Suffering equals resisting the truth of reality; You suffer when you want things to be other than what they are…when you expect things to be different, people, outcomes, processes, and the weather! I am reminded of this truth every time I hear someone complain about the weather here in Boston– it’s too hot, too cold, rainy days are awful days…talk about setting yourself up for a shitty day because you have decided reality isn’t as you desire. Silly, really, but we rarely realize that we do this and then we wonder why we are unwell. Letting go can also be applied to letting go of your preferences.
Because we cling too tightly to our expectations (often unrealistically high), perhaps out of a reaction to feeling too vulnerable, we are unable to see that despite not always getting what we want or hope for, we often get what we need—unexpected lessons for defining us further and for which we might be grateful.

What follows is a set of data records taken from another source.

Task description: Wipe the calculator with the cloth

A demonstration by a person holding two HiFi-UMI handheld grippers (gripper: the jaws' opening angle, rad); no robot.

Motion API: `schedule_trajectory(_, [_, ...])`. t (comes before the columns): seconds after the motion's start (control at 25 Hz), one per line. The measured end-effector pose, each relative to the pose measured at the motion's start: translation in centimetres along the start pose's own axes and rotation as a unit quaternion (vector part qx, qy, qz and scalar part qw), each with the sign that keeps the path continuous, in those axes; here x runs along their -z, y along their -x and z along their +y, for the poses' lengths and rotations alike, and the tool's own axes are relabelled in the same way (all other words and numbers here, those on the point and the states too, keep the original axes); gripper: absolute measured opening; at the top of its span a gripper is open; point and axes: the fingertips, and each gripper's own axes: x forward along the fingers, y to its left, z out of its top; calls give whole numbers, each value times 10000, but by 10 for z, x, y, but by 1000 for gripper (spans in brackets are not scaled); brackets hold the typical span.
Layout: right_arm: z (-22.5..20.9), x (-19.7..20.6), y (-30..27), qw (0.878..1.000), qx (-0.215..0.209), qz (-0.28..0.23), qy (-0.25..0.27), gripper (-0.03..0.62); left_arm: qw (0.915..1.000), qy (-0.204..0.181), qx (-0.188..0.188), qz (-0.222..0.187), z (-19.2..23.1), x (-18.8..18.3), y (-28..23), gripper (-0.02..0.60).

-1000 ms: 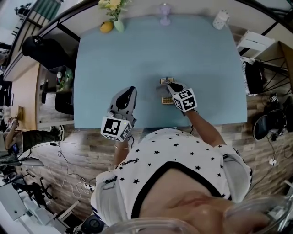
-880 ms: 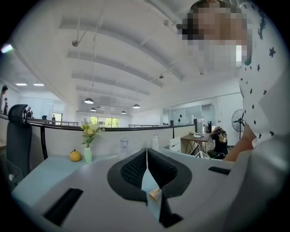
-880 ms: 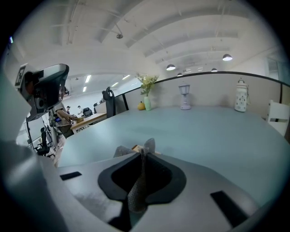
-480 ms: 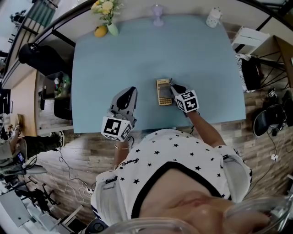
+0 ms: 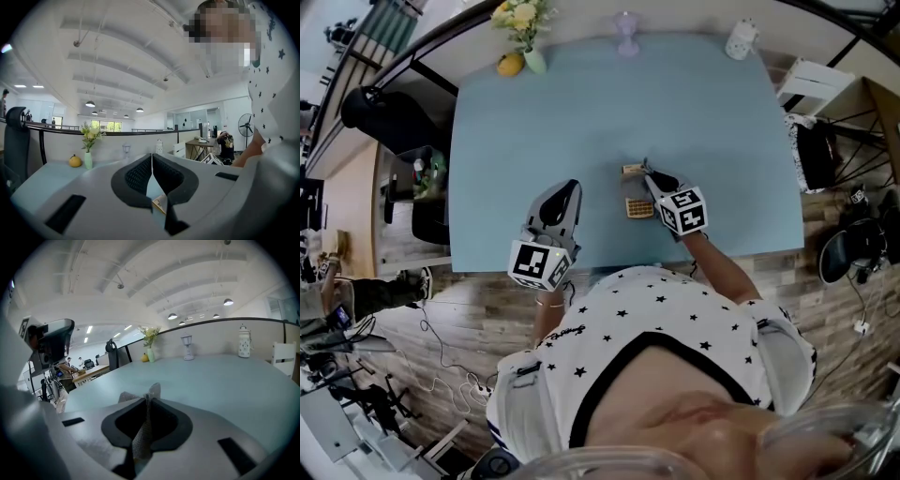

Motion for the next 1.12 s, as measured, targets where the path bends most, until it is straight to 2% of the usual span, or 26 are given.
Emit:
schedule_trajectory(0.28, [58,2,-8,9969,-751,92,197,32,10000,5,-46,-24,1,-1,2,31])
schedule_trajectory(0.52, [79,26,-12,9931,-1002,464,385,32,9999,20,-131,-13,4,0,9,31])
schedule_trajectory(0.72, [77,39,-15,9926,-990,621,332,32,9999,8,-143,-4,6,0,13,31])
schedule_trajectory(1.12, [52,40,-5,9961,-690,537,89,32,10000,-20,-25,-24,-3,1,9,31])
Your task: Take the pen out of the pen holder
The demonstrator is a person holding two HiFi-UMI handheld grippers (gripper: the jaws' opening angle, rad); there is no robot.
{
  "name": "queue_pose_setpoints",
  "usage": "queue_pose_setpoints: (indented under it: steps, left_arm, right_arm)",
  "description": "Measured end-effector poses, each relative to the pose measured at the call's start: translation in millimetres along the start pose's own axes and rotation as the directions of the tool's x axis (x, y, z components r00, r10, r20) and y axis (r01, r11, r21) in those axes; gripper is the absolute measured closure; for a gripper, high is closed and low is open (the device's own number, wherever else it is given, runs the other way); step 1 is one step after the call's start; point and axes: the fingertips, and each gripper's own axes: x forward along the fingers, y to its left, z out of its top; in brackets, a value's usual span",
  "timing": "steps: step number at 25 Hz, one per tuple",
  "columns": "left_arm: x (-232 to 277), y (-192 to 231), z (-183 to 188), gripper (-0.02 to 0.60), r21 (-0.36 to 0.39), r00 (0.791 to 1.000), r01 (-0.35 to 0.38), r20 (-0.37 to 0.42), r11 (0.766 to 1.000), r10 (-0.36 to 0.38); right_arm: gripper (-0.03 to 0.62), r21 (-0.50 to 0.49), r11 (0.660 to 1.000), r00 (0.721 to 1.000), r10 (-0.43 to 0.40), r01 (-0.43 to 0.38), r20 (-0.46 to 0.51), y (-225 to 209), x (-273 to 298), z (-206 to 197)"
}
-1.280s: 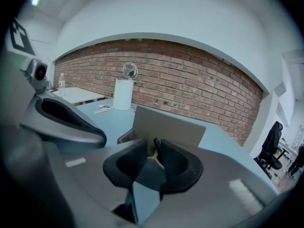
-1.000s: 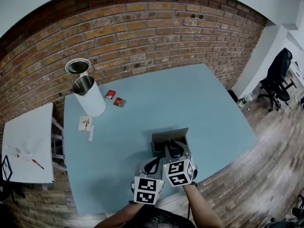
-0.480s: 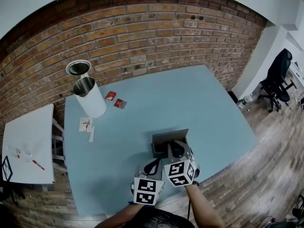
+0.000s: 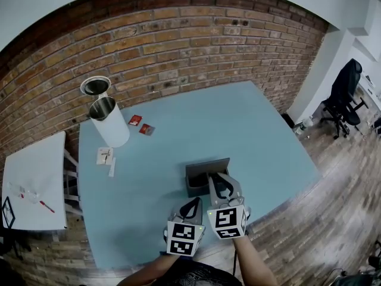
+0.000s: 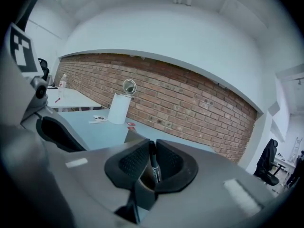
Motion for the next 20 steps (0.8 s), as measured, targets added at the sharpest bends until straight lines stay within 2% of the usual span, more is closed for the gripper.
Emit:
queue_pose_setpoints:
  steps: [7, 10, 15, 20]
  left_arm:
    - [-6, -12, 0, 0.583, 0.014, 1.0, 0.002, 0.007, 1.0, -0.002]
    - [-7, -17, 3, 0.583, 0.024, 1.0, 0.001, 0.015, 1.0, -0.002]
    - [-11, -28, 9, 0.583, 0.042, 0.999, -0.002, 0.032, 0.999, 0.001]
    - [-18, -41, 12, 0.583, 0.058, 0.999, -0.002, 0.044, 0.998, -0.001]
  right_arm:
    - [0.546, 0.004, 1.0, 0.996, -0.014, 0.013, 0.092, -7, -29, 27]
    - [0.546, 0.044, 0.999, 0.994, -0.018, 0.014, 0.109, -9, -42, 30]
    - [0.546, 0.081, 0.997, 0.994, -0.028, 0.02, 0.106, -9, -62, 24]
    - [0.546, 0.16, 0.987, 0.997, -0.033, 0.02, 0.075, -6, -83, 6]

*Write about an example of when you expected something of yourself or of others and you failed to meet those expectations. Describe the circumstances.
Writer’s “Block”
Writers Steven Pressfield (2012) and Julia Cameron (2016) describe resistance as the biggest challenge to expressing oneself authentically and creatively. Pressfield labels and personifies resistance in his War of Art with a capital “R” as the voice of self-doubt, one’s lack of confidence in one’s abilities, and the self-defeating attitude that comes from vulnerability and the fear of being real or authentic—exposed for who one truly is. Also, Resistance is the fear of success that shows itself through one’s own critical self-judgment. It’s also a fear of rejection, alienation, and not getting the love, approval, attention, and connection we all so desperately need as human beings. It can cause us to sabotage ourselves as we nearly reach our truest expression!
Write about a time when you sabotaged yourself right before you would have received something you really wanted or worked for or deserved.
Write about a time when you were going to reach your goal but you abandoned the project right before reaching its culmination.
Reflect & Write About Transformation
Write about how you transformed resistance.
Write about how you may have turned resistant energy into energy that supported your nature and wellness.